How do I upsert data into a Data Lake via Azure Data Factory Data Flow based on partitions?

Netty 26

Hello there,

How do I continually update the data in my Azure Data Lake to upsert new data via Azure Data Factory based on the partitions (client ID and date) of the container in the Data Lake? Data we collect over the span of a rolling week could change throughout that week, therefore it's critical that for each day from day 1 thru day 7 post the day of initial processing can subsequently process updated data into the Data Lake. It seems as though the only option is the "Clear the Folder" in the "Sink" job in an Azure Data Lake Data Flow, but I only need to clear the folders for the partitions that the Data Flow needs to run for. Without selecting "Clear the Folder" my data gets duplicated within the Data Lake.

To give an example, if today (2021-07-15) I collect data for yesterday (2021-07-14), I can write that to the Data Lake no problem via ADF Data Flow. But if in 2 days (2021-07-17), the data from yesterday (2021-07-14) gets updated for a given client, then I want to rewrite the data for yesterday (2021-07-14) to reflect the new data collected.

This is essentially the "upsert" function if I were writing this data to an Azure SQL DB OR using INSERT OVERWRITE if I were manually uploading this data in Hive/Spark SQL.

Does anyone know if this is possible via Azure Data Factory? Let me know if you need me to provide more context or an additional example.

Best wishes,
Netty

KranthiPakala-MSFT 46,512 Reputation points Microsoft Employee

2021-07-18T23:43:21.913+00:00

Hi @Netty ,

Welcome to Microsoft Q&A forum and thanks for reaching out.

To better assist on your query, could you please confirm how are you partitioning your output folders? Are you partitioning the output folders based on date?

Also, when you say you upsert you mean rewriting few rows inside the files or overwriting entire file?
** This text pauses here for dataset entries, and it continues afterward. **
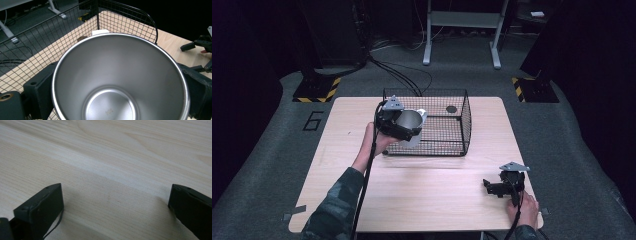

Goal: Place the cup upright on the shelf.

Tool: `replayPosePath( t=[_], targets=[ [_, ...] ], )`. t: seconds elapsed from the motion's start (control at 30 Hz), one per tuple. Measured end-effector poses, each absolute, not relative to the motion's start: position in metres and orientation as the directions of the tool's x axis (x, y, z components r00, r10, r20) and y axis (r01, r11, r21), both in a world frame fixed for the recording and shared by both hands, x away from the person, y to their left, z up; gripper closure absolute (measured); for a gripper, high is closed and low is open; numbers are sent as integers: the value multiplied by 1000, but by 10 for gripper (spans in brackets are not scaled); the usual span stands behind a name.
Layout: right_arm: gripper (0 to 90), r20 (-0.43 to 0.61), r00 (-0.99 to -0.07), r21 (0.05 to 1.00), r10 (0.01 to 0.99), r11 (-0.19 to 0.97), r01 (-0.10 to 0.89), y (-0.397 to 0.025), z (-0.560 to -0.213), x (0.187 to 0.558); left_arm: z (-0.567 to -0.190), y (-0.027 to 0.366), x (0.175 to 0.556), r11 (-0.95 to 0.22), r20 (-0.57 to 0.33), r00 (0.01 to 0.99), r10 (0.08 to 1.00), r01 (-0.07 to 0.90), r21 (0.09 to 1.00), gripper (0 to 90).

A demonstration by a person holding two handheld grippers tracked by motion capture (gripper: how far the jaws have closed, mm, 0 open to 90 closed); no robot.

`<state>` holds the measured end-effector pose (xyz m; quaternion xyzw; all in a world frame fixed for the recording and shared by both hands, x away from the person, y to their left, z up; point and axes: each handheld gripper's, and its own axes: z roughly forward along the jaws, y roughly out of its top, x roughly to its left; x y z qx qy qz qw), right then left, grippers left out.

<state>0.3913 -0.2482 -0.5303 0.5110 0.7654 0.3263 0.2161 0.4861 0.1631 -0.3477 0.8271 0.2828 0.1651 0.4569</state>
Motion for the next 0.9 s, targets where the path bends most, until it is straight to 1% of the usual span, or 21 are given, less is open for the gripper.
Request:
replayPosePath(
  t=[0.47, 0.9],
  targets=[
    [0, 1, -385, 720, 923, 266, 641, -248, -530, 391, -340, 155, 508, -427, 18, 782, 623, 321, 846, 61],
    [0, 4, -376, 722, 927, 257, 642, -248, -531, 391, -343, 149, 534, -436, 25, 767, 641, 337, 834, 61]
  ],
)
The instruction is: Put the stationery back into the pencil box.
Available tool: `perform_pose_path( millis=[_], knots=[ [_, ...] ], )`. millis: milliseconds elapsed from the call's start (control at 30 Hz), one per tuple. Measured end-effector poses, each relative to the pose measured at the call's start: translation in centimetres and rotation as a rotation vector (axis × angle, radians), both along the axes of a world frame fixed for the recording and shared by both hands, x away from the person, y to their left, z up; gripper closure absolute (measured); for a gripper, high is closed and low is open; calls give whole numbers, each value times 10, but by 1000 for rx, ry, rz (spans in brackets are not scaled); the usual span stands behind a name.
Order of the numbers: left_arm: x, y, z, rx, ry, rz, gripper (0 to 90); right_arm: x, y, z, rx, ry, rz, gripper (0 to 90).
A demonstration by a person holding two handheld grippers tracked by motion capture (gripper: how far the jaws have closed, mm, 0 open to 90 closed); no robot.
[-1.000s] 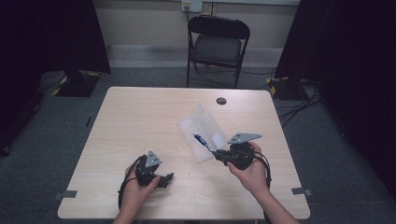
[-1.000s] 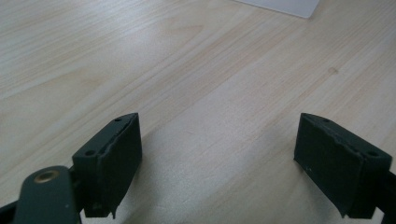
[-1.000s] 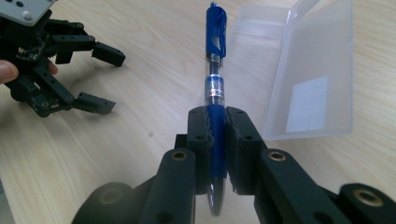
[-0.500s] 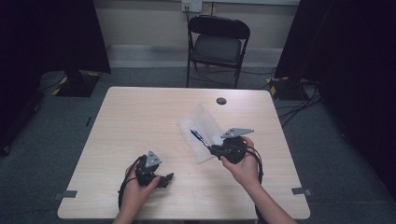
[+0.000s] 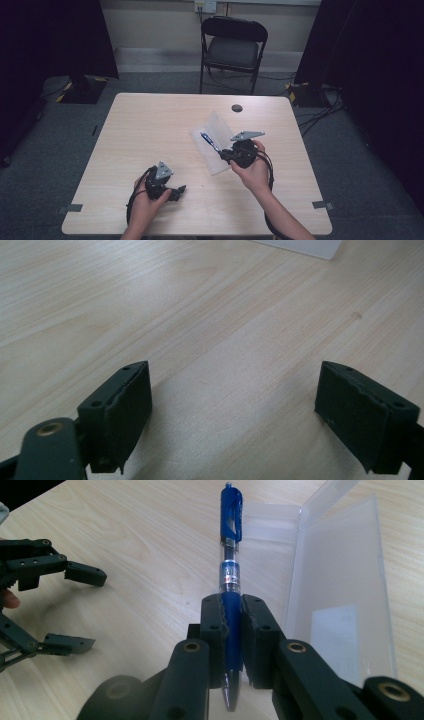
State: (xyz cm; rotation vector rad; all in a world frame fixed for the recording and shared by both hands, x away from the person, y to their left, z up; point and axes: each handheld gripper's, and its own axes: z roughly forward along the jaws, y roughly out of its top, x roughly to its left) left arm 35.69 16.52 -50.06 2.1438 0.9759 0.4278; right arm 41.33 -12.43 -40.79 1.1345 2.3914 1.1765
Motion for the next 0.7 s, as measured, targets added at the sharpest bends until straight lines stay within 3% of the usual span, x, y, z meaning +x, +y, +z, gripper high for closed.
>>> perform_pose_path(
  millis=[700],
  knots=[
    [0, 0, 0, 0, -1, 0, 149, 22, 12, -13, -1, 8, -62, 812]
  ],
)
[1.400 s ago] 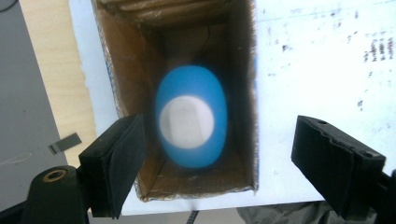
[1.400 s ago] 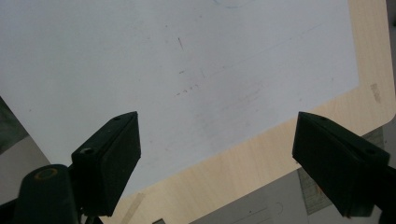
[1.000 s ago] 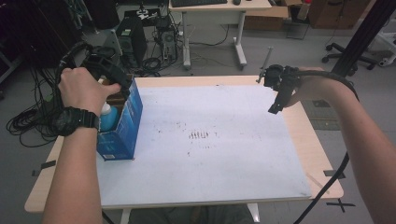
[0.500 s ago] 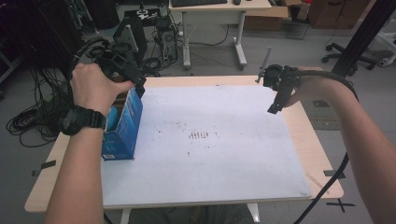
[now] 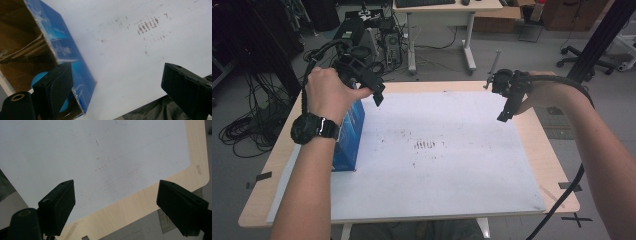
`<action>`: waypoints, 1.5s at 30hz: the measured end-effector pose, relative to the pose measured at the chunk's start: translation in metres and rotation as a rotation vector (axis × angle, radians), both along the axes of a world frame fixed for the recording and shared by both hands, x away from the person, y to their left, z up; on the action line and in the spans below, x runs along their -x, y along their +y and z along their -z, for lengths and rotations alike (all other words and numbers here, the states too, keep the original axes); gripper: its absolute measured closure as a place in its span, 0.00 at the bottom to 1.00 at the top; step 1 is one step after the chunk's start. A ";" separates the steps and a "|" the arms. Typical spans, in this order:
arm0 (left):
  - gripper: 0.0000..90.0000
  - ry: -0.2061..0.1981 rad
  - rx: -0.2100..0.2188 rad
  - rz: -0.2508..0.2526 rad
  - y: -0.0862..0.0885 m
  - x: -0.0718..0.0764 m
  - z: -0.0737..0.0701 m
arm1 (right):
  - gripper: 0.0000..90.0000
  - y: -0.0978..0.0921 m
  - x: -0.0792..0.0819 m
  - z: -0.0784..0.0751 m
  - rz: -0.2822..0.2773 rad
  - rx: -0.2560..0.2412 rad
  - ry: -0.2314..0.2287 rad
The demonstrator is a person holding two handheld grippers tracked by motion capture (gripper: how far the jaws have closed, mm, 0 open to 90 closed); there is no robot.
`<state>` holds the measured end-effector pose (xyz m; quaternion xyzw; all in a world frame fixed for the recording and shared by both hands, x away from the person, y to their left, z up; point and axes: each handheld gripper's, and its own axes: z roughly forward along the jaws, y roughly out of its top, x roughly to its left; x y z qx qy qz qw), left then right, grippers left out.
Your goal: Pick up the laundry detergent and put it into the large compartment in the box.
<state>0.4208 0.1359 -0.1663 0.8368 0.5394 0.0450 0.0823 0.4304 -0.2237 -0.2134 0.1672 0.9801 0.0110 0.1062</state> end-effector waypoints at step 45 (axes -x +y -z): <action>0.10 0.063 -0.074 0.190 -0.090 -0.009 0.058 | 0.17 0.000 0.006 -0.003 0.011 0.006 0.001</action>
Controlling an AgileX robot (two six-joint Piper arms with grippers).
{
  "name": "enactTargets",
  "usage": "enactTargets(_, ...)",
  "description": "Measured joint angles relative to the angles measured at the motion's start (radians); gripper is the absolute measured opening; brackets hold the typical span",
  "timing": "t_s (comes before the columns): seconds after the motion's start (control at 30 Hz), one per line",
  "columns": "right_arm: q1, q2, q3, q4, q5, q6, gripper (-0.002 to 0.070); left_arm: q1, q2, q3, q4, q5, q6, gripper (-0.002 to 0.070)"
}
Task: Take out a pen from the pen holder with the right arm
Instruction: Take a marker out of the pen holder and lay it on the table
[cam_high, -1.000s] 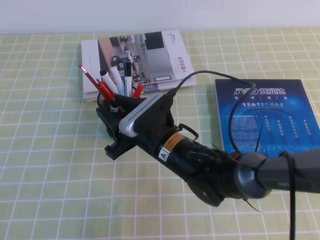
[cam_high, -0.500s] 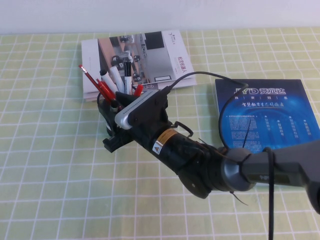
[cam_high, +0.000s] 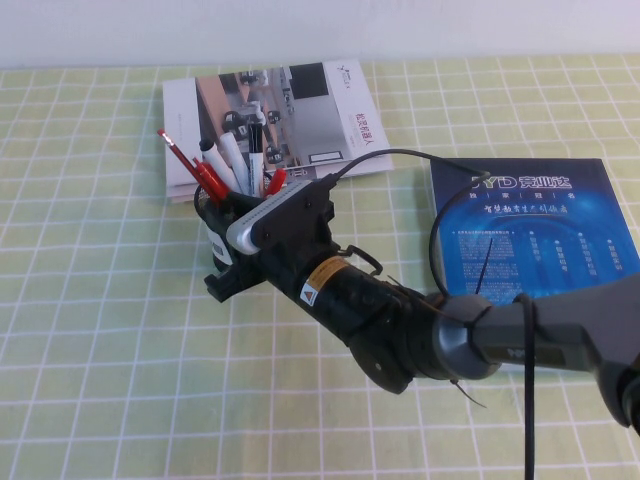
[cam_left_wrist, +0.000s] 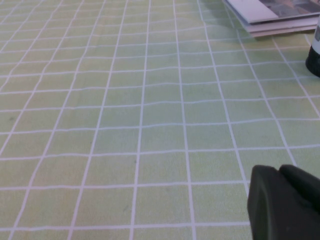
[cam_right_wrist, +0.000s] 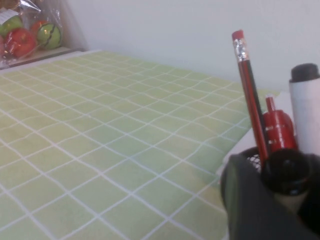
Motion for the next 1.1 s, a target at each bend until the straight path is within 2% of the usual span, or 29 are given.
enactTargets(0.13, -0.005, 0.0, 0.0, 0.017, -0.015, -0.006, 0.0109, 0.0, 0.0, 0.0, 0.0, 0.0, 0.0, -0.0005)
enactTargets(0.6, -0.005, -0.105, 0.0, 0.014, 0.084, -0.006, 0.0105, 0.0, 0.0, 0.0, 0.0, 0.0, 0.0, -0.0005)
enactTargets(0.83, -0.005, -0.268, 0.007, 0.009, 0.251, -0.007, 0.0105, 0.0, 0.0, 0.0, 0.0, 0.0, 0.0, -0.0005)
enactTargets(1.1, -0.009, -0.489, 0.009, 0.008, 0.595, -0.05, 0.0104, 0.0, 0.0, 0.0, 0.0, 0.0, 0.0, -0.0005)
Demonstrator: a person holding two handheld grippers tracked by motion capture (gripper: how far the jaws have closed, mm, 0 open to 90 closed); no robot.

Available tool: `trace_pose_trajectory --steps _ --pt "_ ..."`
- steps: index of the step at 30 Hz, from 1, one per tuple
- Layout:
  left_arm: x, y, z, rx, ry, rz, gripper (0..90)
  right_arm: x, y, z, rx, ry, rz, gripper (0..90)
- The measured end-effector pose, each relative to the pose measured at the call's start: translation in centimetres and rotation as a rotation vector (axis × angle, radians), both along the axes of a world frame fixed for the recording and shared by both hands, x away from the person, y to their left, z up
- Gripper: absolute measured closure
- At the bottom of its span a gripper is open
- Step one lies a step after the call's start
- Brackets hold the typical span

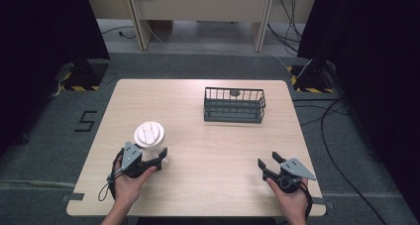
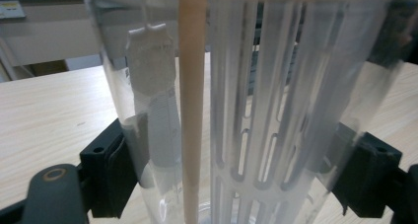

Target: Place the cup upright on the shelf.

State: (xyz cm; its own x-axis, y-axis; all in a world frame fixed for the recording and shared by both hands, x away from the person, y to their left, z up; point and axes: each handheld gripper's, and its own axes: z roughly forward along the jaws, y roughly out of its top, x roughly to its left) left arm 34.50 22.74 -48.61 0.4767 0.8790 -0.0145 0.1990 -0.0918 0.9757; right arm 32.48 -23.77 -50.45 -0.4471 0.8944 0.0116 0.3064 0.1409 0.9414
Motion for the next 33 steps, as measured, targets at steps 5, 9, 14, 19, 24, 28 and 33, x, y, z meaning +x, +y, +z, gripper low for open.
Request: trace_pose_trajectory --steps 5,9,14,19,24,28,33 --pt "0.3 -0.8 0.6 0.002 -0.004 -0.025 17.1 0.0 0.0 0.0 -0.001 0.0 -0.001 37.6" --pt "0.7 -1.5 1.2 -0.004 -0.011 -0.043 17.1 0.1 -0.1 -0.1 0.0 0.0 -0.003 37.6" --pt "1.3 -2.2 2.2 -0.009 -0.023 -0.06 17.1 0.1 -0.2 -0.1 0.002 0.002 -0.005 37.7" --pt "1.9 -2.8 3.0 -0.01 -0.034 -0.074 17.1 0.1 -0.1 -0.2 0.003 0.004 -0.005 37.8" --pt "2.5 -3.5 3.7 -0.009 -0.046 -0.088 17.1 0.2 -0.1 -0.3 0.001 0.005 -0.003 37.9" --pt "3.1 -4.1 4.1 -0.005 -0.051 -0.097 17.1 0.2 0.0 -0.4 0.003 0.01 -0.004 38.0" --pt "3.7 -5.0 4.6 -0.005 -0.062 -0.11 17.1 0.3 -0.1 -0.5 0.002 0.014 -0.007 38.0"
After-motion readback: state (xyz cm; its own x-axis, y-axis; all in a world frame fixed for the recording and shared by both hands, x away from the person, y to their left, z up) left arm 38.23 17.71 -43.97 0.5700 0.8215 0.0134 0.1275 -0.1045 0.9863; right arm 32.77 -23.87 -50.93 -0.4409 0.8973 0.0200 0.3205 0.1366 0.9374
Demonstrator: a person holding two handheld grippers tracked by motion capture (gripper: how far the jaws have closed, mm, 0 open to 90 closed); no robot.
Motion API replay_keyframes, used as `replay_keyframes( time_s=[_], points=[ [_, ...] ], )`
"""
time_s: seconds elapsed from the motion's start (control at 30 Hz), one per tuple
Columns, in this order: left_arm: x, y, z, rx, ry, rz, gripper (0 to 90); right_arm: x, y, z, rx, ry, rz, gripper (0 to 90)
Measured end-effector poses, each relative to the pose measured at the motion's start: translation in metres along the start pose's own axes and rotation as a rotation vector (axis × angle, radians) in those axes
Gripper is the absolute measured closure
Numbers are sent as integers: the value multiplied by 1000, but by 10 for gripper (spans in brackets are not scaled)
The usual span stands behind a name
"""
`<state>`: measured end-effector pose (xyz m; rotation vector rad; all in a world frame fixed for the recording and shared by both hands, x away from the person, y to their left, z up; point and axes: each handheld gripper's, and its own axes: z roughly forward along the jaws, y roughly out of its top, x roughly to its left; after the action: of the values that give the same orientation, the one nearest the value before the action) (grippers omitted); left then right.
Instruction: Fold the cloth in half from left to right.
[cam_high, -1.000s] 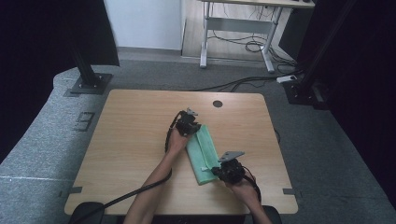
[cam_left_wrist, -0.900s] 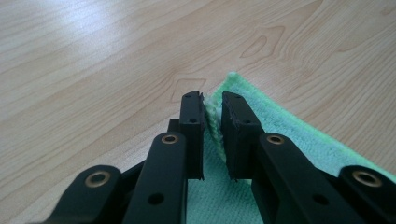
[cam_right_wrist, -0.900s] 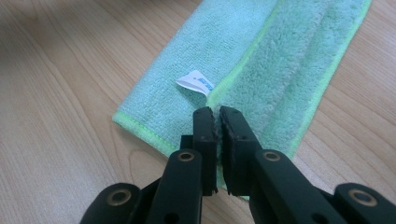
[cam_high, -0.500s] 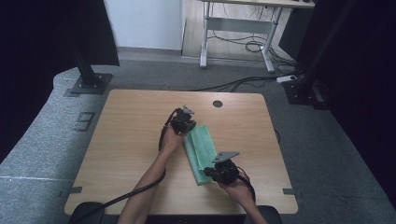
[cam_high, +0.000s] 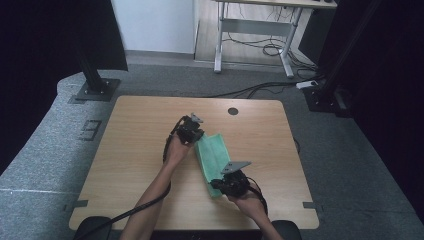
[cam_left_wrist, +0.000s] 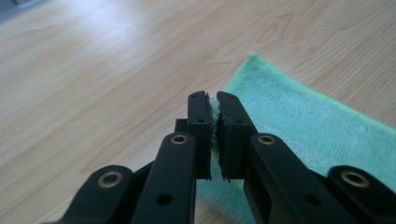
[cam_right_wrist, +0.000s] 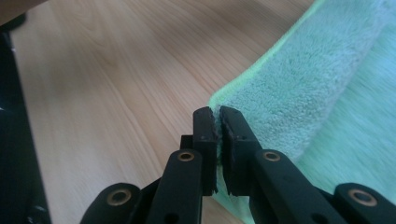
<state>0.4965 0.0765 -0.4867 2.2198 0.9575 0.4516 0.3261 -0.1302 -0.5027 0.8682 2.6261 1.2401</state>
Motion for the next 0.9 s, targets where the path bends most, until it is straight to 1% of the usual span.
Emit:
replay_keyframes(
  time_s=[0.07,0.1,0.13,0.17,0.2,0.23,0.33,0.37,0.4,0.43,0.47,0.5,0.53,0.57,0.63,0.67,0.7,0.73,0.77,0.8,0.83,0.9],
  points=[
    [8,-3,-14,1,11,-9,842,5,5,3,0,8,-16,841],
    [11,-5,-18,2,14,-15,842,8,9,6,-2,14,-26,840],
    [11,-5,-18,2,14,-15,842,8,9,6,-2,14,-26,840],
    [17,-8,-27,6,20,-21,840,14,15,9,-8,25,-40,841],
    [17,-8,-27,6,20,-21,840,16,18,10,-10,30,-46,840],
    [21,-10,-31,10,20,-28,838,20,21,11,-16,35,-57,840],
    [22,-9,-29,11,12,-35,837,22,24,10,-19,38,-64,840],
    [20,-8,-24,8,-2,-39,836,22,25,8,-23,33,-68,840],
    [20,-8,-24,8,-2,-39,836,22,25,8,-23,33,-68,840],
    [15,-6,-15,6,-21,-43,836,19,22,5,-25,25,-60,840],
    [13,-5,-10,4,-30,-45,836,17,19,3,-25,19,-55,840],
    [11,-4,-6,5,-34,-42,836,14,17,1,-23,14,-47,841],
    [11,-4,-6,5,-34,-42,836,14,17,1,-23,14,-47,841],
    [5,-2,4,3,-43,-41,836,8,9,-2,-18,0,-26,840],
    [1,0,11,-3,-50,-43,836,3,5,-4,-14,-9,-11,840],
    [1,0,11,-3,-50,-43,836,3,5,-4,-14,-9,-11,840],
    [-2,2,16,-8,-52,-45,836,1,3,-5,-14,-14,-9,840],
    [-6,5,21,-10,-57,-47,834,-4,-1,-8,-7,-32,0,841],
    [-7,6,24,-10,-64,-41,833,-5,-3,-9,-3,-35,2,840],
    [-8,6,26,-14,-69,-48,832,-7,-4,-10,-2,-39,7,840],
    [-8,6,26,-14,-69,-48,831,-9,-6,-11,-1,-44,13,840],
    [-11,7,34,-6,-64,-40,828,-13,-9,-13,5,-50,22,840]
  ],
)
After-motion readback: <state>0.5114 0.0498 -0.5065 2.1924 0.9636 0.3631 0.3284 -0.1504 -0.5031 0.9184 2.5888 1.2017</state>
Please Note, Files on data lake will not act as Tables in DB. In case, of Tables you can update only few records inside the table. But in case of Files that is not possible. Always, entire file will override.
Netty 26 Reputation points

2021-07-19T15:49:13.347+00:00

Hi @KranthiPakala-MSFT ,

Thanks so much for the response. Totally hear you on the files overwriting. I am totally OK with overwriting and wiping out old files to replace them with new ones, as long as it pertains to the partitions that are specified for that given run (in my case, the end files are all .json files that should be equally split up based on the size of the data under the partition).

Let's run through the following examples based on how I plan to partition my datasets:

Partion Level 1:
client_id=123456
client_id=234567

Partition Level 2:
date=2021-07-10
date=2021-07-11
date=2021-07-12
date=2021-07-13
date=2021-07-14
date=2021-07-15
date=2021-07-16
date=2021-07-17
date=2021-07-18

(eg: my-data-lake/my-container/client_id=123456/date=2021-07-18/*.json)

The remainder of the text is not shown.